Without knowing anything else about the exam (which class it was, when in the term, etc.), my vote is 7/10 points.

If this is a basic/intermediate algebra class, then I see at least four things being assessed here:

  1. Identifying and combining like terms

  2. Signed number arithmetic

  3. Distributive property (or "subtraction being the addition of the opposite")

  4. Writing a polynomial in standard form

As given, the student's answer demonstrates three of these four items. Whether these are "equal" in importance is debatable.

As instructors, focusing on one error is tempting, because we might look at a problem worth 10 points and say "I can't give this problem 70% -- it definitely doesn't show a passing knowledge of the material." However, if I take a good look at any one problem I assign and ask "exactly what knowledge or skills are necessary here", I may find that students are having to show a lot more understanding on skills I didn't plan to assess. Therefore, I would focus on what things students must do correctly, and then award points based on a correct demonstration of those discrete skills necessary to get the right answer ("points earned" vs. "points lost").


In the particular problem posed there are essentially two tasks. The first is to distribute the sign over the second term (this implicitly requires understanding that negation is involutive). The second is to correctly pair the coefficients of like powers of $x$. The student has failed completely at the first task, and has completed the second task successfully. How much credit to give boils down to how much importance one places on each of these tasks. The first seems slightly more difficult (however, I have limited experience teaching at this level), so I'd be inclined to give slightly less than half credit on this exercise. The perhaps more difficult half of the exercise is botched and the final answer is wrong (the student should be encouraged to evaluate and compare the initial and final form for some simple values of $x$ such as $0$ and $1$ as a way of checking the correctness of the response).
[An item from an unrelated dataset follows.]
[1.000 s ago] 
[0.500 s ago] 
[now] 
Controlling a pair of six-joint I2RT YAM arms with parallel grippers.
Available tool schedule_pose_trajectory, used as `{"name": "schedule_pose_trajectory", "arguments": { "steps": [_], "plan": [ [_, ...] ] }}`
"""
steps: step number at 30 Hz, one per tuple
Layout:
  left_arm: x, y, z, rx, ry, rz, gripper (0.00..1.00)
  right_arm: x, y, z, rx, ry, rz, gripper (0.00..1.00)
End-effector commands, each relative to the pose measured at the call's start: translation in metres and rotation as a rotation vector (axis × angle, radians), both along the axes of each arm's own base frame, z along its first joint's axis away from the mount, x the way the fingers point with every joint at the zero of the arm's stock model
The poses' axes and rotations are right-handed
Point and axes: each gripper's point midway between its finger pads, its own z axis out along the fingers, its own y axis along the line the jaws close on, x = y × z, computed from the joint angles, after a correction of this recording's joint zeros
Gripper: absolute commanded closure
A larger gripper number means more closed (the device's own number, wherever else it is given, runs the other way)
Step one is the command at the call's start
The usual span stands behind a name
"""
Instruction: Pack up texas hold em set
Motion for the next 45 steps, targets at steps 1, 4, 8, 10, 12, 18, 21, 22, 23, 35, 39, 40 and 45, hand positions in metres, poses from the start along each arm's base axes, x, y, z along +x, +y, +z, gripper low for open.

The precise point values to assign depend on the grading scale and system in use. This feels like a failing answer, so if 1/2 is minimum passing, I'd view this as roughly 1/3 (so in the US, where 7/10 is minimum passing, maybe it would be scored apparently higher), but saying anything precise about numerical values requires knowing well the local context, grading system, and standard practices.

  • $\begingroup$ Ok This is the second answer saying something like that 7/10 is minimum passing. This is utterly contrary to my experience. We would consistently have 60% be a C and when the teacher was a little more demanding (average from my point of view coming from Europe) we would have as low 35% be the bottom cut off point for C. Are community colleges so different from research unis in grading? Also how come they are tougher? I would have expected the opposite. $\endgroup$ – DRF Jul 4 '17 at 11:25
  • $\begingroup$ @DRF: The point is simply that precise point values are contingent on the grading scale used. The situation is even more complicated in the US because of the practice of disassociating point values from the final assigned grade, which is (sometimes) determined a posteriori, based on the distribution of assigned point values (what is called "grading on the curve"). Usually in the US a C grade nominally corresponds to something like the range 70-79 out of 100, but of course it is impossible to state any general rule about education in the US. $\endgroup$ – Dan Fox Jul 4 '17 at 12:38

On a 10 point scale, I'd roughly break up the work as 4 points for correctly distributing the minus sign, 4 points for combining like terms correctly, and 2 points for correctly performing the basic arithmetic inherent in these steps. Since this student correctly performed the latter two tasks, but not the first, I would award 6/10 points.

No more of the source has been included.